» **WORK REQUIRED**: Pull out each line of the records holding the string "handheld".
────────
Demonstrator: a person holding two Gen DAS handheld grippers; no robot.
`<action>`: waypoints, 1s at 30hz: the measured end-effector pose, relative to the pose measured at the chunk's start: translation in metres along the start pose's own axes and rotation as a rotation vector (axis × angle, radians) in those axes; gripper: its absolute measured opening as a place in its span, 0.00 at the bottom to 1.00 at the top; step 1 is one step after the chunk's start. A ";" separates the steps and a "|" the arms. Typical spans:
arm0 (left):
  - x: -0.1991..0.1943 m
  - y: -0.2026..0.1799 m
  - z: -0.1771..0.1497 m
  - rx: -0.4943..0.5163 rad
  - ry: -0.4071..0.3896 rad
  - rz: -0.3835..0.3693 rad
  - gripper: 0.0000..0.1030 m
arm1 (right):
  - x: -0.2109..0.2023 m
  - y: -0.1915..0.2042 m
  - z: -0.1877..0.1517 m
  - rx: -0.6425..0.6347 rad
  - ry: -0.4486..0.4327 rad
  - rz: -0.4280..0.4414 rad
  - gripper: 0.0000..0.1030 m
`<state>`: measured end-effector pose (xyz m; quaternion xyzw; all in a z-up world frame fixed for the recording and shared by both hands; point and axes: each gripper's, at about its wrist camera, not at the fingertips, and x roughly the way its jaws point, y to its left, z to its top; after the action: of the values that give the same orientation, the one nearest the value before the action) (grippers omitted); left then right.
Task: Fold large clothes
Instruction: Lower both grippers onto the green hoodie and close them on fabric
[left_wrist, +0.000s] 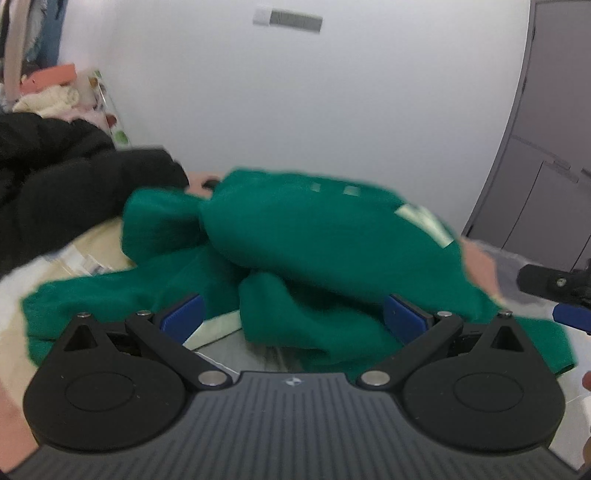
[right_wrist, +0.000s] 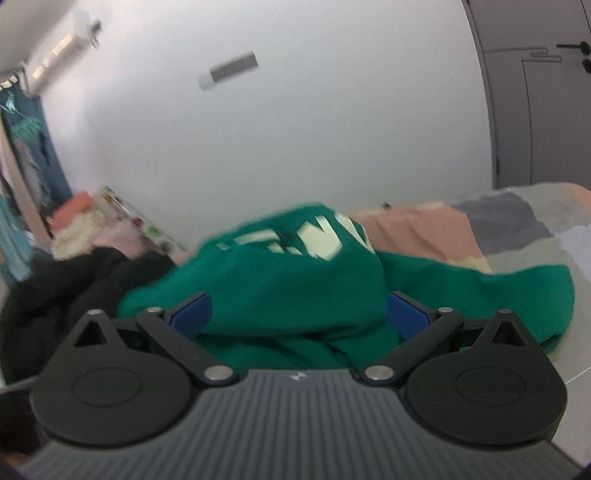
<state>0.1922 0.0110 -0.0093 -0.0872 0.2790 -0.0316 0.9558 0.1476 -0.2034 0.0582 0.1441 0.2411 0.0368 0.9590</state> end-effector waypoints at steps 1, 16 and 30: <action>0.014 0.005 -0.005 -0.012 0.011 -0.012 1.00 | 0.011 -0.006 -0.006 0.017 0.001 0.008 1.00; 0.126 0.034 -0.037 -0.096 0.024 -0.211 0.60 | 0.124 -0.052 -0.059 0.037 0.002 0.020 0.93; 0.053 0.042 -0.032 -0.202 0.025 -0.273 0.16 | 0.094 -0.044 -0.038 -0.015 -0.055 0.119 0.14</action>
<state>0.2204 0.0415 -0.0719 -0.2194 0.2782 -0.1342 0.9255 0.2126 -0.2222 -0.0291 0.1519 0.2053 0.0915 0.9625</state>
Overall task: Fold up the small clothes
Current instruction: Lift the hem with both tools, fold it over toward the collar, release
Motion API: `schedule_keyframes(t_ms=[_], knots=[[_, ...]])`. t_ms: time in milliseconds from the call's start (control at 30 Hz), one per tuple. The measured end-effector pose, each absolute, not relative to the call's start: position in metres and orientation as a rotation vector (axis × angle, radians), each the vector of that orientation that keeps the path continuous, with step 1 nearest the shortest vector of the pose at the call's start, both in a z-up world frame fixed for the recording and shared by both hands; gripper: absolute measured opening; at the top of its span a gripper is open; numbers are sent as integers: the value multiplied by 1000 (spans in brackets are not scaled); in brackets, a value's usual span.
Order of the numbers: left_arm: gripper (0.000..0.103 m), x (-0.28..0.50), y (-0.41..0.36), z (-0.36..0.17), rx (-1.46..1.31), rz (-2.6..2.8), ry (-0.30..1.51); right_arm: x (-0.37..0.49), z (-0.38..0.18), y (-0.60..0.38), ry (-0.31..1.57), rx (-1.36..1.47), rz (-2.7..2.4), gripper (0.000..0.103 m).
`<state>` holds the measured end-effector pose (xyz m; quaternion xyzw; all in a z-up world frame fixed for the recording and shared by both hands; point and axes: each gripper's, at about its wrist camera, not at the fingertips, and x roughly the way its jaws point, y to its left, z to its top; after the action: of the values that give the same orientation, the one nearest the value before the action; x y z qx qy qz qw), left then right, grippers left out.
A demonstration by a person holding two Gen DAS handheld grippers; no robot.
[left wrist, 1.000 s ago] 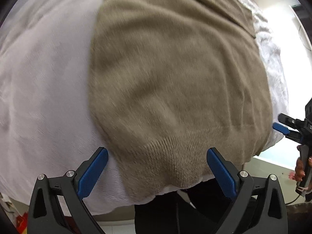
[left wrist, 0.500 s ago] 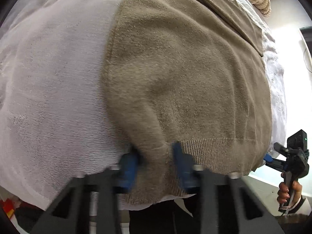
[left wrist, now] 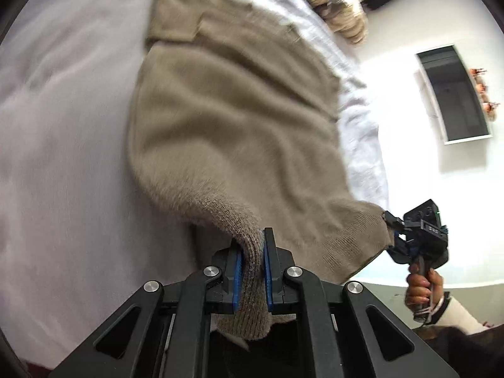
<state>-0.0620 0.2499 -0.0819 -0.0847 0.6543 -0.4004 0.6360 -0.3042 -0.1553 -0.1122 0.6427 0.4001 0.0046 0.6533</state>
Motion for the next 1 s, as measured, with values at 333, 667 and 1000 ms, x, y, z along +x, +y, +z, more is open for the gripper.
schedule_keyframes(t_ms=[333, 667, 1000], knots=[[13, 29, 190, -33, -186, -1020, 1339, -227, -56, -183, 606, 1456, 52, 10], [13, 120, 126, -29, -191, -895, 1227, -101, -53, -263, 635, 1395, 138, 10], [22, 202, 71, -145, -141, -567, 1386, -23, -162, -341, 782, 1454, -6, 9]])
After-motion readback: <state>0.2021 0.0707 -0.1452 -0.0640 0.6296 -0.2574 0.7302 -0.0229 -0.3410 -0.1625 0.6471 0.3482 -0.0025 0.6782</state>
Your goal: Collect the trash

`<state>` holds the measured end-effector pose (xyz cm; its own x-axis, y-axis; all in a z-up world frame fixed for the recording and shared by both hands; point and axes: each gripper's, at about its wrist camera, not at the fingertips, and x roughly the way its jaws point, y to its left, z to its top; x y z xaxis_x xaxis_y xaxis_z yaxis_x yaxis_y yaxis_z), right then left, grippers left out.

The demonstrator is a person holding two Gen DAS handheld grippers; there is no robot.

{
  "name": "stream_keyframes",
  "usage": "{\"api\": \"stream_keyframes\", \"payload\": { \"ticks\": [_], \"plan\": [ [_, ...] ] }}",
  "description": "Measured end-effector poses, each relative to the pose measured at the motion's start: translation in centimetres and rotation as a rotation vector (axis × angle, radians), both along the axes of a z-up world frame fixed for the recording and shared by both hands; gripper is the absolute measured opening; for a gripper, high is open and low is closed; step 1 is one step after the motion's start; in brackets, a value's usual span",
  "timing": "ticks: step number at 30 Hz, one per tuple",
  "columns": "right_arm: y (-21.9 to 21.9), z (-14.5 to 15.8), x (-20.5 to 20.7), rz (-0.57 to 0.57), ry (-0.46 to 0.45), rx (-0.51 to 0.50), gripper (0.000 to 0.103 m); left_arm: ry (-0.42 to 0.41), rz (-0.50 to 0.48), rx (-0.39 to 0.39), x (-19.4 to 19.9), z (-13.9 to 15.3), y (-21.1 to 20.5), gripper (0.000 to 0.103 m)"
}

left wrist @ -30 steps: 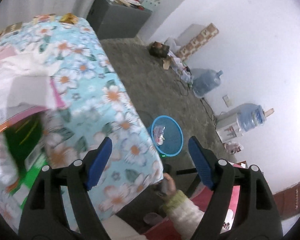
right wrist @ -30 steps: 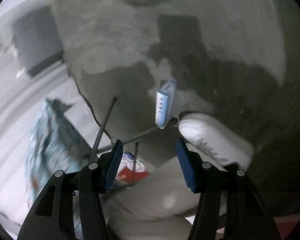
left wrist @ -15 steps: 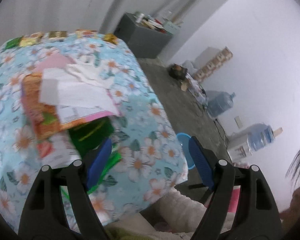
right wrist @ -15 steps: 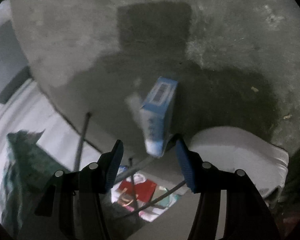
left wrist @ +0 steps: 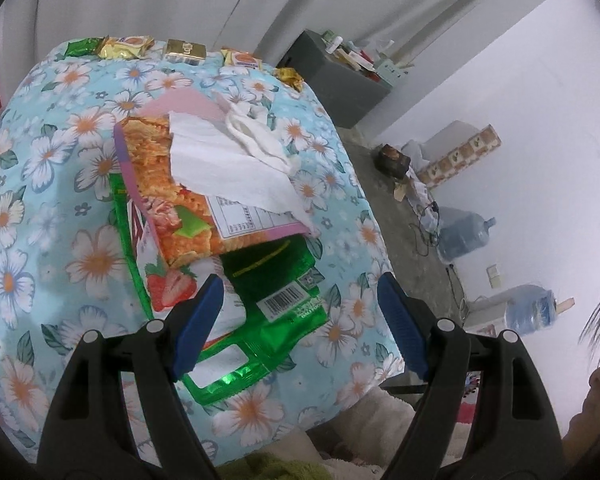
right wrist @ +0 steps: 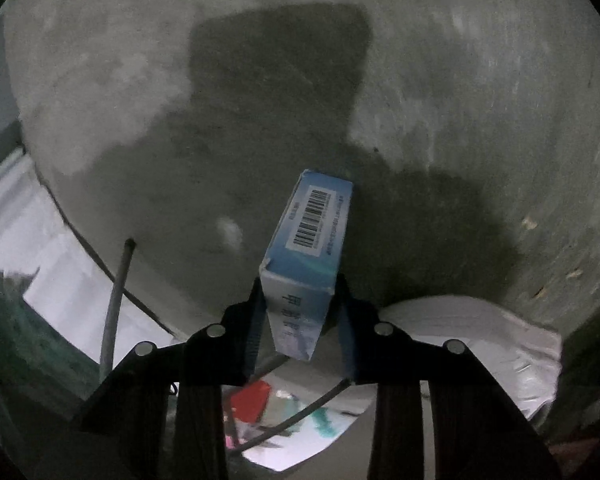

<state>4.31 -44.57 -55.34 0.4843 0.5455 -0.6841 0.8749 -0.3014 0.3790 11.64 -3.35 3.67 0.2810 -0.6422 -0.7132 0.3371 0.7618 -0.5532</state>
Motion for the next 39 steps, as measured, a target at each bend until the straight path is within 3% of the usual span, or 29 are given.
{"api": "stream_keyframes", "payload": {
  "ticks": [4,8,14,18,20,22,23,24,25,28,31,34,39],
  "plan": [
    [-1.2,5.3,-0.8,0.111,-0.105,-0.149,0.032,-0.015,-0.016,-0.031,-0.2,0.2,0.1,0.075],
    [-2.5,11.5,-5.8,0.129,-0.176,-0.26,0.032,-0.05,-0.042,-0.059,-0.6,0.8,-0.1,0.075],
    [-6.4,24.0,-16.5,0.011,-0.275,-0.483,0.032,-0.073,-0.084,-0.102,-1.5,1.0,-0.2,0.075],
    [-11.9,30.5,-20.1,-0.113,-0.284,-0.66,0.032,-0.089,-0.106,-0.127,-2.5,1.3,0.3,0.075],
    [-15.1,31.9,-21.1,-0.158,-0.247,-0.73,0.033,-0.1,-0.109,-0.139,-2.9,1.4,0.7,0.075],
    [-18.3,31.0,-21.4,-0.162,-0.17,-0.745,0.037,-0.113,-0.11,-0.152,-3.5,1.5,1.3,0.075],
    [-19.8,30.0,-22.0,-0.182,-0.101,-0.732,0.044,-0.115,-0.107,-0.153,-3.7,1.5,1.5,0.075],
    [-20.7,29.0,-22.3,-0.206,-0.054,-0.718,0.068,-0.114,-0.103,-0.151,-3.9,1.3,1.9,0.075],
    [-21.7,27.8,-23.0,-0.23,0.015,-0.703,0.079,-0.11,-0.101,-0.149,-4.1,1.1,2.2,0.075],
    [-22.2,26.0,-24.9,-0.272,0.12,-0.665,0.079,-0.113,-0.088,-0.136,-4.5,0.9,3.3,0.075],
    [-21.0,26.3,-26.3,-0.319,0.081,-0.664,0.079,-0.149,-0.066,-0.11,-4.8,0.8,4.5,0.075],
    [-19.8,28.0,-26.0,-0.278,0.031,-0.695,0.079,-0.178,-0.035,-0.075,-4.8,0.5,5.2,0.075],
    [-16.6,35.5,-23.8,-0.109,-0.077,-0.88,0.079,-0.23,-0.011,-0.039,-5.4,0.2,5.9,0.076]
  ]
}}
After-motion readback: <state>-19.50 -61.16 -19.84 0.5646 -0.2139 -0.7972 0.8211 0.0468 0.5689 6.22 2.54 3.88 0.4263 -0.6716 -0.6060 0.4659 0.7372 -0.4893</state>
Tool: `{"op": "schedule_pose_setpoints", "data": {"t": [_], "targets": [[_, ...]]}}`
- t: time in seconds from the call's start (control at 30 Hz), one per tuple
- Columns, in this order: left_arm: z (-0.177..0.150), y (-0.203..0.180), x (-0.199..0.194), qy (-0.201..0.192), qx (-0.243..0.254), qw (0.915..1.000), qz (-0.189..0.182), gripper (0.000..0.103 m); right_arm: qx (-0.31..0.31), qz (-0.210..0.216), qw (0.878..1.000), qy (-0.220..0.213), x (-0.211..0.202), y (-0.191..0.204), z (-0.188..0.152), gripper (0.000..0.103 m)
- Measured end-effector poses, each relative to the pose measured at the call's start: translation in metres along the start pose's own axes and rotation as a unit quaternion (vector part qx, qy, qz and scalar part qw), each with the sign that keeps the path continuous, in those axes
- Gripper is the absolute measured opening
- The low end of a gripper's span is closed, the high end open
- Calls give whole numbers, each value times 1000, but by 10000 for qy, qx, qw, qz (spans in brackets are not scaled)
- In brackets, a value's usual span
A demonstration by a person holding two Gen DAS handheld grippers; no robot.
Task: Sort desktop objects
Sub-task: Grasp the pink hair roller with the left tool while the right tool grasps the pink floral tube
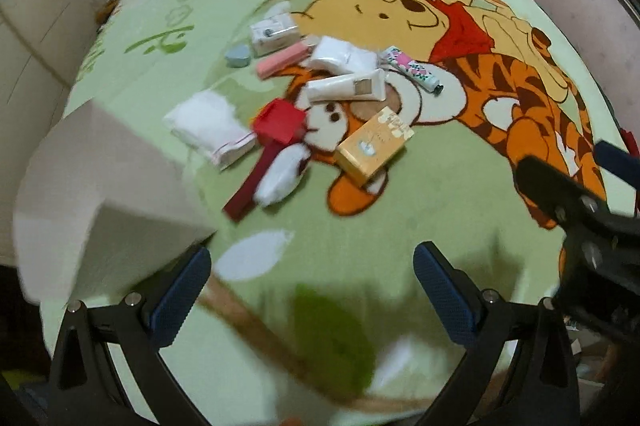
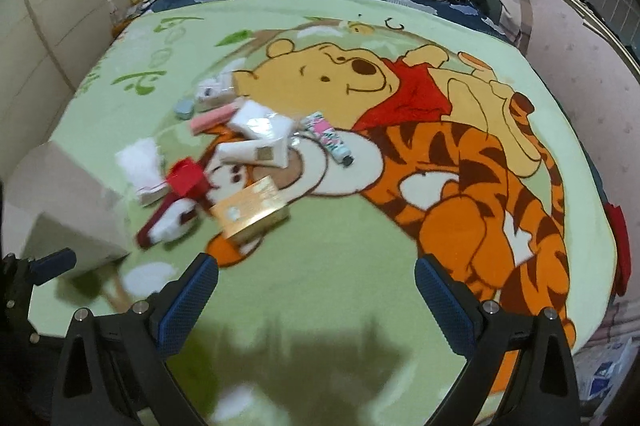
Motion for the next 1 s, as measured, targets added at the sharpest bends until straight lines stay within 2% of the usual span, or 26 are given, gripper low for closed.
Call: {"op": "schedule_pose_setpoints", "data": {"t": [0.23,0.3,0.43,0.6,0.77,1.0], "targets": [[66,8,71,-115,-235,9994,-231,101,3,-261,9996,-139,82,-17,53,101],[86,11,89,-175,-273,9990,-313,98,-52,-286,9995,-107,109,-15,65,101],[122,7,130,-109,-34,9997,-217,95,-99,-230,9997,-7,156,-14,84,101],[146,13,154,-133,86,9999,-26,94,-130,-48,9999,14,190,-11,101,101],[172,48,167,-214,-122,9995,215,94,-405,-7,9991,90,220,2,113,101],[193,89,190,-143,-262,9992,269,94,-915,96,9953,294,247,28,109,101]]}}
Point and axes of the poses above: each gripper's, at about its wrist camera, not at the fingertips, and x roughly the way its jaws point, y to its left, z to its top, the point moved 3 cm from there along x, roughly the way its jaws point, and after that the axes turned 10 degrees about -z, right-handed, at the moved point
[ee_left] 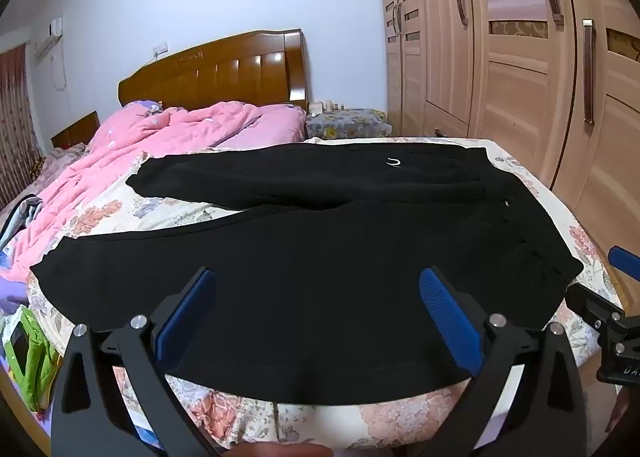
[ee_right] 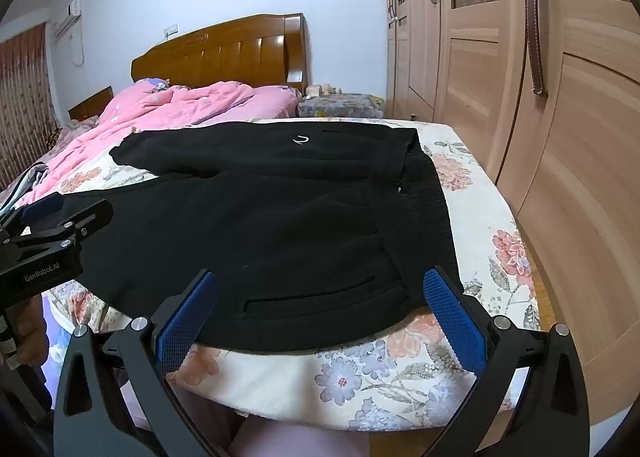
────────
» **SOLUTION TO THE EXERCISE**:
Demonstrator: a person holding two Gen DAS handheld grippers; no robot.
A demonstration by a person holding two Gen DAS handheld grippers; no robot.
The demonstrator is a person holding two Gen DAS handheld grippers; there is no robot.
A demonstration by a person holding two Gen DAS handheld grippers; no robot.

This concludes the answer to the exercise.